▶ [Directions for this task]:
Show, from the entries below, every line in which "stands" appears.

[Data excerpts]
* * * *

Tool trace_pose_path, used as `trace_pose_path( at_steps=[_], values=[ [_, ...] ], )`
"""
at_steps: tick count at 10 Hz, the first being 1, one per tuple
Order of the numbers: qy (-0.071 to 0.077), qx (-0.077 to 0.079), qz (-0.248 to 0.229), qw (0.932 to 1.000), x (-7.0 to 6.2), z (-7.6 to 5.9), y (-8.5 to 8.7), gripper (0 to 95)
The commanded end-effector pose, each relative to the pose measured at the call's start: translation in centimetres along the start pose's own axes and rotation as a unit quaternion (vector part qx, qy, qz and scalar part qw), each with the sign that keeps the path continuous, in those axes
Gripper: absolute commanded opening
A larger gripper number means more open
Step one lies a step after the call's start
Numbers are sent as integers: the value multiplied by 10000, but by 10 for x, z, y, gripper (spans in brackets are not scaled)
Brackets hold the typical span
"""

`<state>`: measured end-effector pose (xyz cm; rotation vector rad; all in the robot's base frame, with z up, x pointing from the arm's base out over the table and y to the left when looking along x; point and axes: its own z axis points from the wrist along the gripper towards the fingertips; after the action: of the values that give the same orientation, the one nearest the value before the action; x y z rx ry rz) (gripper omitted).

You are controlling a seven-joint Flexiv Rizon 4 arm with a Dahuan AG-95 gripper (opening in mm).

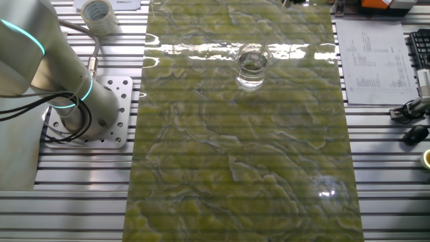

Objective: Stir the beaker with a glass rod

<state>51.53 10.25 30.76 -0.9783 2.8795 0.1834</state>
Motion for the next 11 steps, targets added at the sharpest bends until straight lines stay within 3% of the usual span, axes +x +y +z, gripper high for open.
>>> trace_pose_path(
  at_steps=[1, 5, 8, 10, 11],
  values=[
    [169, 8, -27, 9999, -2, 4, -4, 0],
    [431, -184, 95, 9989, -2, 5, -5, 0],
    [286, -196, 176, 9992, -3, 6, -4, 0],
    [142, -93, 73, 9998, -5, 7, -3, 0],
    [173, -53, 39, 9998, -5, 8, -2, 0]
  ],
)
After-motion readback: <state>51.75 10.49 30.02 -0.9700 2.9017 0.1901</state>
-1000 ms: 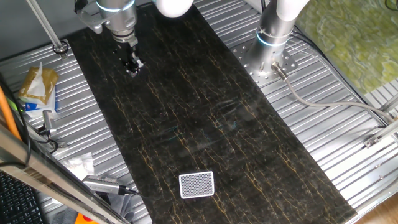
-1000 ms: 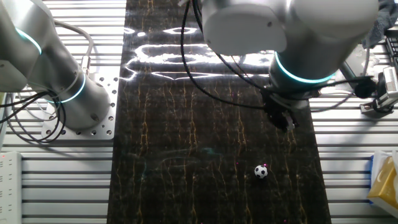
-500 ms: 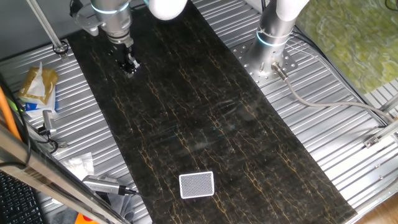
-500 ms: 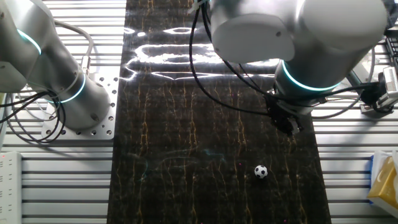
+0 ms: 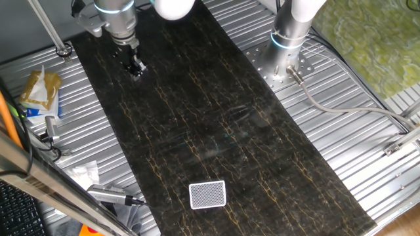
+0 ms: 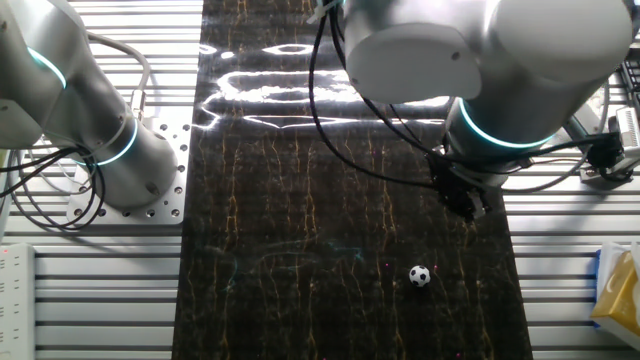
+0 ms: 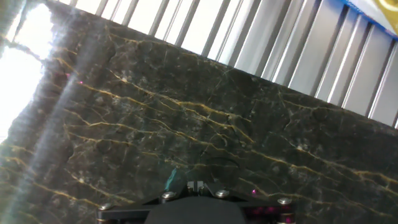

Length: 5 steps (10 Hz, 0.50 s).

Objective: Push the soccer ball into the goal

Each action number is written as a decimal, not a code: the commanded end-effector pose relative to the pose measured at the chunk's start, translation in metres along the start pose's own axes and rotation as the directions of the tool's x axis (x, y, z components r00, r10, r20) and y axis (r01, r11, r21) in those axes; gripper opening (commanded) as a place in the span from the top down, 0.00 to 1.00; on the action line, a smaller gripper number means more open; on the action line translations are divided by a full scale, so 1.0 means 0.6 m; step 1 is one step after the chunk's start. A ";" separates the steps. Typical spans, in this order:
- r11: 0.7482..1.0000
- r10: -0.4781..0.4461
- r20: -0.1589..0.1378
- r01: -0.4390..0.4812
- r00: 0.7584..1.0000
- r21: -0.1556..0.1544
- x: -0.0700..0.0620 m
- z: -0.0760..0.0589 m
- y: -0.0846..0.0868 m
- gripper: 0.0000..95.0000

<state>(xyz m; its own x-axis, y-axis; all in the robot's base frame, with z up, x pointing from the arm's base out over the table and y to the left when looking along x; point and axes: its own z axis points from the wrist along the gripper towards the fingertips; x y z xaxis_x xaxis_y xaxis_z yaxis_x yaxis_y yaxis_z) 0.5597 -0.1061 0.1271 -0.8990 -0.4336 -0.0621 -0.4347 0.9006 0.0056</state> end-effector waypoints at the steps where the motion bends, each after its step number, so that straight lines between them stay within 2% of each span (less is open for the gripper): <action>1: 1.000 0.003 0.000 -0.003 1.000 0.010 0.002 0.000 0.000 1.00; 4: 0.999 0.032 -0.012 -0.032 0.999 0.021 0.002 0.000 0.000 1.00; 5: 1.000 0.011 -0.003 -0.011 1.000 -0.006 0.002 0.000 0.000 1.00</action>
<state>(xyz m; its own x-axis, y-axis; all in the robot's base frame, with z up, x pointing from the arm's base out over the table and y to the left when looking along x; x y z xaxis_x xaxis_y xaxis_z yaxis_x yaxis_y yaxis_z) 0.5584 -0.1075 0.1269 -0.9139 -0.4031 -0.0474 -0.4030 0.9151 -0.0127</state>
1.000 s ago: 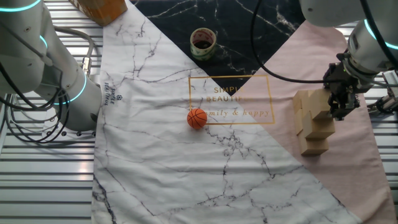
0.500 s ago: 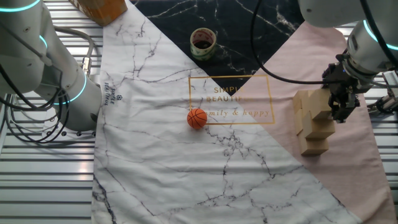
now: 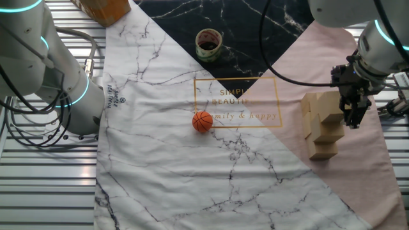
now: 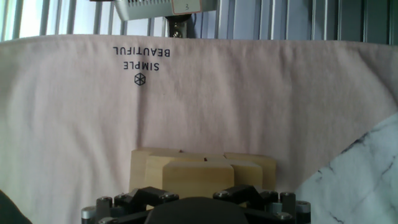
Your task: Stack the blocks into a pyramid shape
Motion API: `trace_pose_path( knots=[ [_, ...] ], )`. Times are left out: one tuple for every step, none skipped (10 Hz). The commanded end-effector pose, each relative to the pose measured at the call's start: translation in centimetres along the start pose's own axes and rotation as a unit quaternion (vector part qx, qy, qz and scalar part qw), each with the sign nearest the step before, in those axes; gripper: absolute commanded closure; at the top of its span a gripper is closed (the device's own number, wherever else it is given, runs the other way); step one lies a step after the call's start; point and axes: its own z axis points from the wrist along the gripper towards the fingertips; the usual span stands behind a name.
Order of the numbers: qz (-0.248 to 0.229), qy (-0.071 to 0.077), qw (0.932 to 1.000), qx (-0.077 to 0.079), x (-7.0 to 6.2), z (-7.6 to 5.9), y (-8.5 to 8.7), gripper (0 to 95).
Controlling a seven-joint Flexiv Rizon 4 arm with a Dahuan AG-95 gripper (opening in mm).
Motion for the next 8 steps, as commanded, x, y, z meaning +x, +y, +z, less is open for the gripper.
trace_pose_path(
  knots=[
    [-0.001,0.000,1.0000,0.002,0.1,-0.3,0.2,0.0],
    [-0.001,-0.001,1.0000,0.002,0.2,-0.4,0.3,0.0],
    [-0.003,-0.001,1.0000,0.002,0.2,-0.6,0.2,0.0],
    [-0.004,-0.001,1.0000,0.002,0.3,-0.8,0.1,0.0],
    [-0.006,-0.001,1.0000,0.002,0.5,-1.0,0.1,0.0],
    [-0.007,0.000,1.0000,0.003,0.6,-1.6,0.0,0.0],
    [-0.007,0.002,1.0000,0.003,0.7,-2.2,0.1,0.0],
    [-0.004,0.003,1.0000,0.004,1.0,-2.8,0.3,0.0]
  ],
)
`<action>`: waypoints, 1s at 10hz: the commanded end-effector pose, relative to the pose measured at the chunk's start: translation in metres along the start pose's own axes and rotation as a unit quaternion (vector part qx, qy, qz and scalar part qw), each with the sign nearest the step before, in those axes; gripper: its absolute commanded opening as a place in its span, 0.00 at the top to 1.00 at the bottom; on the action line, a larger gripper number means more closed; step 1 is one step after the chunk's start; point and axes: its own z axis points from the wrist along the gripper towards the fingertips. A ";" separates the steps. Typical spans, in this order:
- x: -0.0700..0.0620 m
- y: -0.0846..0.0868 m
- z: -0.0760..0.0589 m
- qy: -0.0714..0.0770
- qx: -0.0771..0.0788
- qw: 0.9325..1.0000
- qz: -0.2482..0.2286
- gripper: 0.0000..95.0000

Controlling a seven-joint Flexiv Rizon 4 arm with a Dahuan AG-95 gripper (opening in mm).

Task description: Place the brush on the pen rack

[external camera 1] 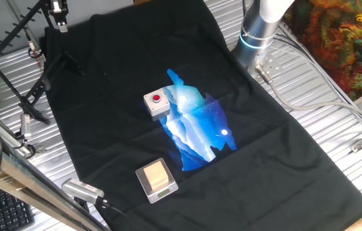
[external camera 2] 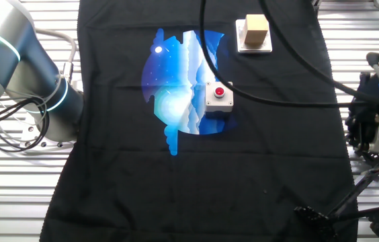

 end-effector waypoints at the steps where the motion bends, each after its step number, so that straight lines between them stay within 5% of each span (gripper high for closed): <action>1: -0.038 0.105 -0.007 0.030 -0.016 0.994 -0.107 0.80; 8: -0.038 0.107 -0.008 0.026 -0.014 0.994 -0.105 0.80; 10: -0.030 0.109 0.001 0.019 -0.003 0.995 -0.097 0.80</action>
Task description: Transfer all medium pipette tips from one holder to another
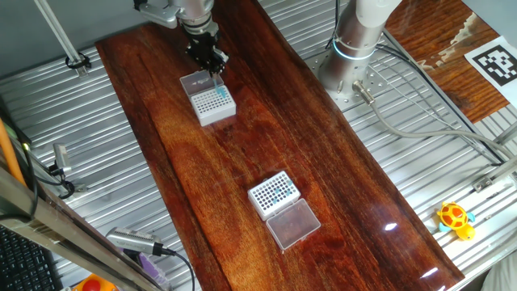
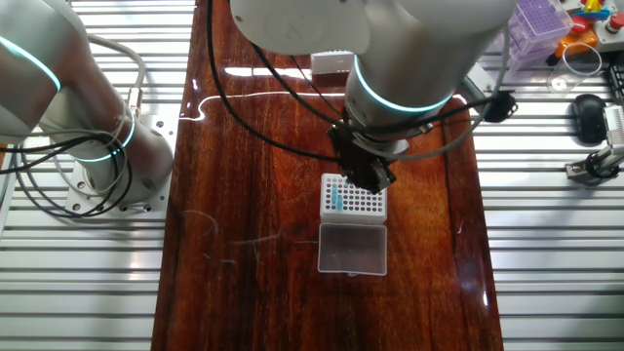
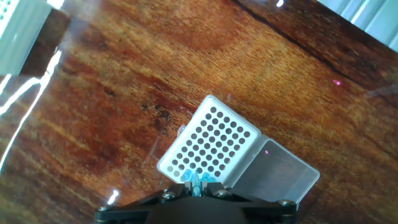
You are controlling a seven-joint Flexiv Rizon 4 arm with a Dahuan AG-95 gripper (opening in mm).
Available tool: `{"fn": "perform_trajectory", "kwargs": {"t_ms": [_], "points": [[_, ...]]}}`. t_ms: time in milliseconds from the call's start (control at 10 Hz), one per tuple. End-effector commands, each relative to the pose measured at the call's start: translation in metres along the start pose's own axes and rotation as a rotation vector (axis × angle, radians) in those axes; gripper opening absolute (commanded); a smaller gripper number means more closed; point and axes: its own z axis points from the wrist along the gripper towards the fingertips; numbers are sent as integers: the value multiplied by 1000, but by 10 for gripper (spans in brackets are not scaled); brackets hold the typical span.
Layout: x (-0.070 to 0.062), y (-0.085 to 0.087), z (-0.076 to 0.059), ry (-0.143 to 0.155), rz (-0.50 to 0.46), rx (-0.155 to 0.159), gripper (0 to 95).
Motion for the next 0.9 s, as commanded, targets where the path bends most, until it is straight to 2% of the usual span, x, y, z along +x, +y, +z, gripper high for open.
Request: {"fn": "perform_trajectory", "kwargs": {"t_ms": [100, 900], "points": [[1, -1, 7, -8, 45, 49, 0], [3, -1, 23, -5, 59, 58, 0]]}}
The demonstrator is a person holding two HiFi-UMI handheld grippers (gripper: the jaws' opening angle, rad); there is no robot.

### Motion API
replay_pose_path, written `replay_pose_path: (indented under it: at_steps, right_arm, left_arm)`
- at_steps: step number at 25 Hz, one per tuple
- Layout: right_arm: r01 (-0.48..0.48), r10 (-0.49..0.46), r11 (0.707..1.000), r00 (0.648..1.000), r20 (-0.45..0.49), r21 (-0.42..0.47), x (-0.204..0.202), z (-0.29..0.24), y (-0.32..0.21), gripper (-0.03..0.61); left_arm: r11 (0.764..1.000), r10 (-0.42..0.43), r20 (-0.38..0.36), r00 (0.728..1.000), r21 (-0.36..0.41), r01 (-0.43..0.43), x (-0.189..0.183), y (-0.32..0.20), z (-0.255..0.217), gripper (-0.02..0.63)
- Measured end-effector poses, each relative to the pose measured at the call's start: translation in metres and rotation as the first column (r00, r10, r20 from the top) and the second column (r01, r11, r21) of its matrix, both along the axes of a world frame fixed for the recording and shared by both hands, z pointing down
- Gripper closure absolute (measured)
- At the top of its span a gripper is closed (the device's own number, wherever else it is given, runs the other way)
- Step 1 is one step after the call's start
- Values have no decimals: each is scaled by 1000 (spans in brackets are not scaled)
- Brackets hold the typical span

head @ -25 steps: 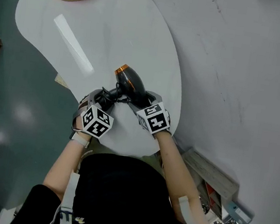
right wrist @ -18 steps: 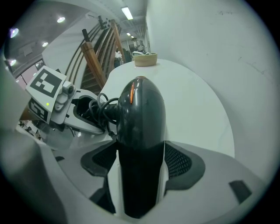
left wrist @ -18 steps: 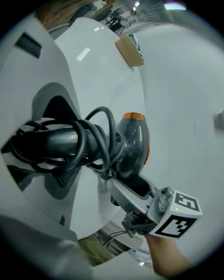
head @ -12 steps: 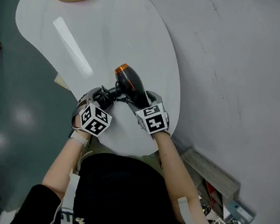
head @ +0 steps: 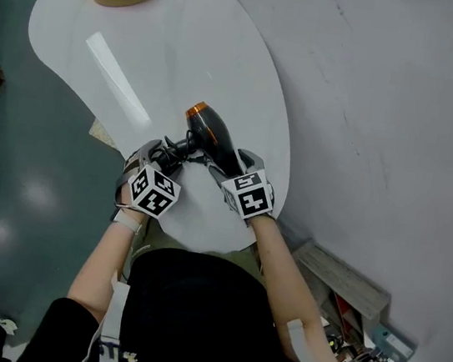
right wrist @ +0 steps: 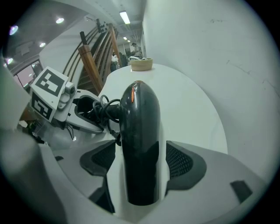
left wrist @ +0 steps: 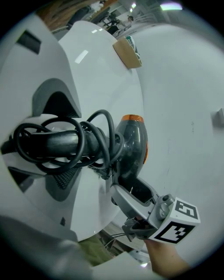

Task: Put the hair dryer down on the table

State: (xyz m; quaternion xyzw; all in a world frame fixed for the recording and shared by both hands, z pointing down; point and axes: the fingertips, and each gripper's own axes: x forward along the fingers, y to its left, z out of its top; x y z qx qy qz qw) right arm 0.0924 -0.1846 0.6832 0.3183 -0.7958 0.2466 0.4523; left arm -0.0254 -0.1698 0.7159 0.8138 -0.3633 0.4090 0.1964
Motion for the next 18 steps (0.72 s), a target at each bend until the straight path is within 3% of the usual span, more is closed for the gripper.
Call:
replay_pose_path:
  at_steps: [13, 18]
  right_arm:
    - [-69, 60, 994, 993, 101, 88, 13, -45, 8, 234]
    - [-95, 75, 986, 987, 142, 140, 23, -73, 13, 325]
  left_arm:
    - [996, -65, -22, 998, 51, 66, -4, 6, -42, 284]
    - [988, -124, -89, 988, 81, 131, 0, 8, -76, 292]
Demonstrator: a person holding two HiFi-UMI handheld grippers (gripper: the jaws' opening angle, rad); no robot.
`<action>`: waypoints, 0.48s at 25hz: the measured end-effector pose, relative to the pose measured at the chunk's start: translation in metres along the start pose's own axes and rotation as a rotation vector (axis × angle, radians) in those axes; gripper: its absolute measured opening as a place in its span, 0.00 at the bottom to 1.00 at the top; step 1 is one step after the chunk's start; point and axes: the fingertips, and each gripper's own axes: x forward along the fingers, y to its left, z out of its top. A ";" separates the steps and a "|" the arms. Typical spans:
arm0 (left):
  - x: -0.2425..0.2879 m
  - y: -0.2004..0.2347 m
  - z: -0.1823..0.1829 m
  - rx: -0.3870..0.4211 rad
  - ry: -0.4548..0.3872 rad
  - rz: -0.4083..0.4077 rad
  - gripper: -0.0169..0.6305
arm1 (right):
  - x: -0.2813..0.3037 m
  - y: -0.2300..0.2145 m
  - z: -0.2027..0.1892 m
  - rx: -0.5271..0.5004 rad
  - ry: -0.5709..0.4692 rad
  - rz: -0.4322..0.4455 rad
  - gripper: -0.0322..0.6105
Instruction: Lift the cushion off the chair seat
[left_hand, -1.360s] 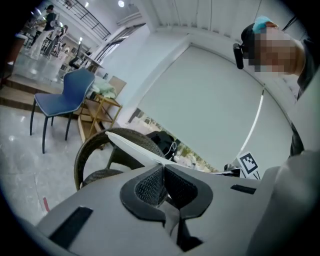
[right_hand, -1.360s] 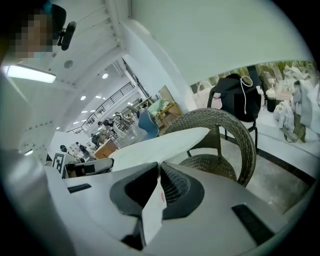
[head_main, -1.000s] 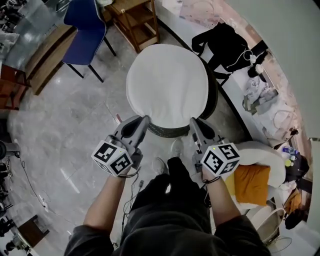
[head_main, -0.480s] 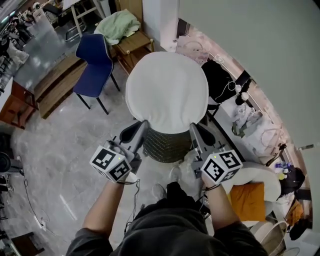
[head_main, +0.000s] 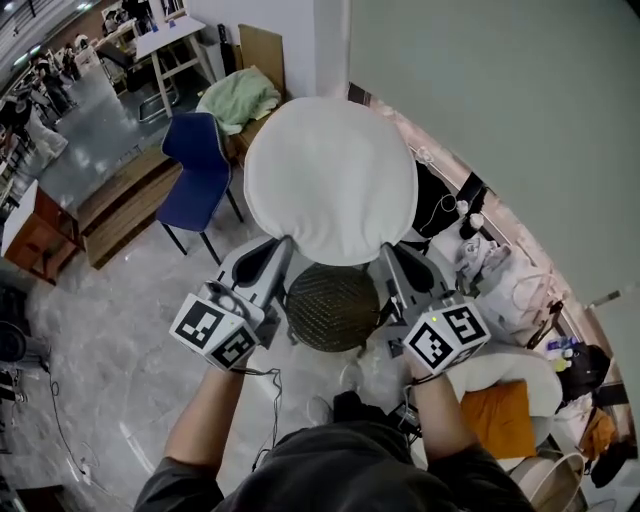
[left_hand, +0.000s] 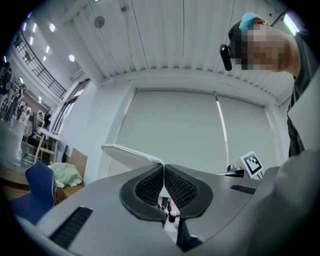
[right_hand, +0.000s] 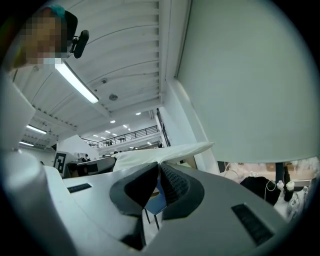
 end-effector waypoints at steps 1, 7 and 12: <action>0.000 -0.003 0.008 0.011 -0.010 -0.004 0.05 | -0.002 0.004 0.008 -0.013 -0.012 0.005 0.09; -0.010 -0.022 0.048 0.061 -0.076 -0.029 0.05 | -0.016 0.028 0.044 -0.075 -0.073 0.017 0.09; -0.019 -0.033 0.066 0.081 -0.115 -0.045 0.05 | -0.026 0.042 0.062 -0.107 -0.107 0.020 0.09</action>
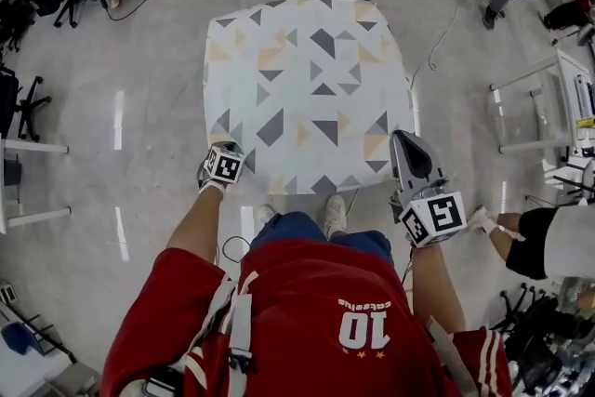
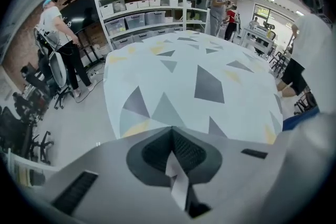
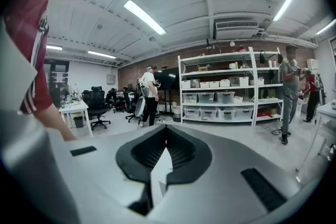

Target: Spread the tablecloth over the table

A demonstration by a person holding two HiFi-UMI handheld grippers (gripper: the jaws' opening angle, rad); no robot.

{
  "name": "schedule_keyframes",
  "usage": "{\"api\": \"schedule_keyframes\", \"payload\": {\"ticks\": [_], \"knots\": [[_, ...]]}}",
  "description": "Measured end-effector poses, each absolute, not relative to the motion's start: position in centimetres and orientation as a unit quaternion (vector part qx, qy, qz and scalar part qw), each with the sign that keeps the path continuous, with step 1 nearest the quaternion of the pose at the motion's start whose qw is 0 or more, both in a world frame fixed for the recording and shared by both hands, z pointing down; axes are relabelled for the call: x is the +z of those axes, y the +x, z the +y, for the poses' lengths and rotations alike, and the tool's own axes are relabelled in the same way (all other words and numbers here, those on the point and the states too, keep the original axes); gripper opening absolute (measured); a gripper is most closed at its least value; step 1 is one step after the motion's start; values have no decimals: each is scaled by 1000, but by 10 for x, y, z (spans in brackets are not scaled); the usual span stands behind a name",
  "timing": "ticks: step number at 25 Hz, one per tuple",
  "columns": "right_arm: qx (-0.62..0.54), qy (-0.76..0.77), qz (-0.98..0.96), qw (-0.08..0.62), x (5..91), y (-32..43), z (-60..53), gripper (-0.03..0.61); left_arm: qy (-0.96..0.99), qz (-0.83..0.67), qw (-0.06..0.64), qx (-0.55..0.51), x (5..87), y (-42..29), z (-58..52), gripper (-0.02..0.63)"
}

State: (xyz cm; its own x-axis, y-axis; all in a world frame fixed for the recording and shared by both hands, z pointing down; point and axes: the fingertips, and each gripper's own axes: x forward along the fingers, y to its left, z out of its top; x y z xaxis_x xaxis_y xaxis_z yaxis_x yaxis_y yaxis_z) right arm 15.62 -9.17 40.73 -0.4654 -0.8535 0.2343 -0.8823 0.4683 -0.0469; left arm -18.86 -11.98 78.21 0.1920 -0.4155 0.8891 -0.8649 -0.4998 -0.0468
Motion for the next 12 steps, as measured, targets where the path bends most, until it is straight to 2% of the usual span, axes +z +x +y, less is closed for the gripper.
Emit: {"api": "schedule_keyframes", "payload": {"ticks": [12], "knots": [[103,479,-867,91,426,222,-104,14,678,-493,269,474,781,-180,-102,3]]}}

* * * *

▶ [The completed task]:
Motion API: `trace_pose_path( knots=[ [_, ...] ], )`. Times are left out: one tuple for every step, none skipped (10 Hz). The commanded end-effector pose, each relative to the pose measured at the call's start: translation in centimetres along the start pose's own axes and rotation as a unit quaternion (vector part qx, qy, qz and scalar part qw), each with the sign nearest the step before, in those axes; gripper: absolute commanded closure; at the top of its span a gripper is closed (the device's own number, wherever else it is given, runs the other way); step one lies a step after the call's start; point and axes: its own z axis points from the wrist along the gripper towards the fingertips; the usual span stands behind a name.
  "description": "Measured end-effector poses, each absolute, not relative to the motion's start: position in centimetres and orientation as a unit quaternion (vector part qx, qy, qz and scalar part qw), each with the sign that keeps the path continuous, with step 1 nearest the quaternion of the pose at the motion's start whose qw is 0 or more, both in a world frame fixed for the recording and shared by both hands, z pointing down; axes are relabelled for the call: x is the +z of those axes, y the +x, z the +y, for the poses' lengths and rotations alike, and the tool's own axes are relabelled in the same way (all other words and numbers here, those on the point and the states too, keep the original axes); gripper opening absolute (measured); a gripper is most closed at its least value; step 1 is one step after the motion's start; values have no decimals: each is scaled by 1000, but by 10 for x, y, z (spans in brackets are not scaled); the usual span stands behind a name",

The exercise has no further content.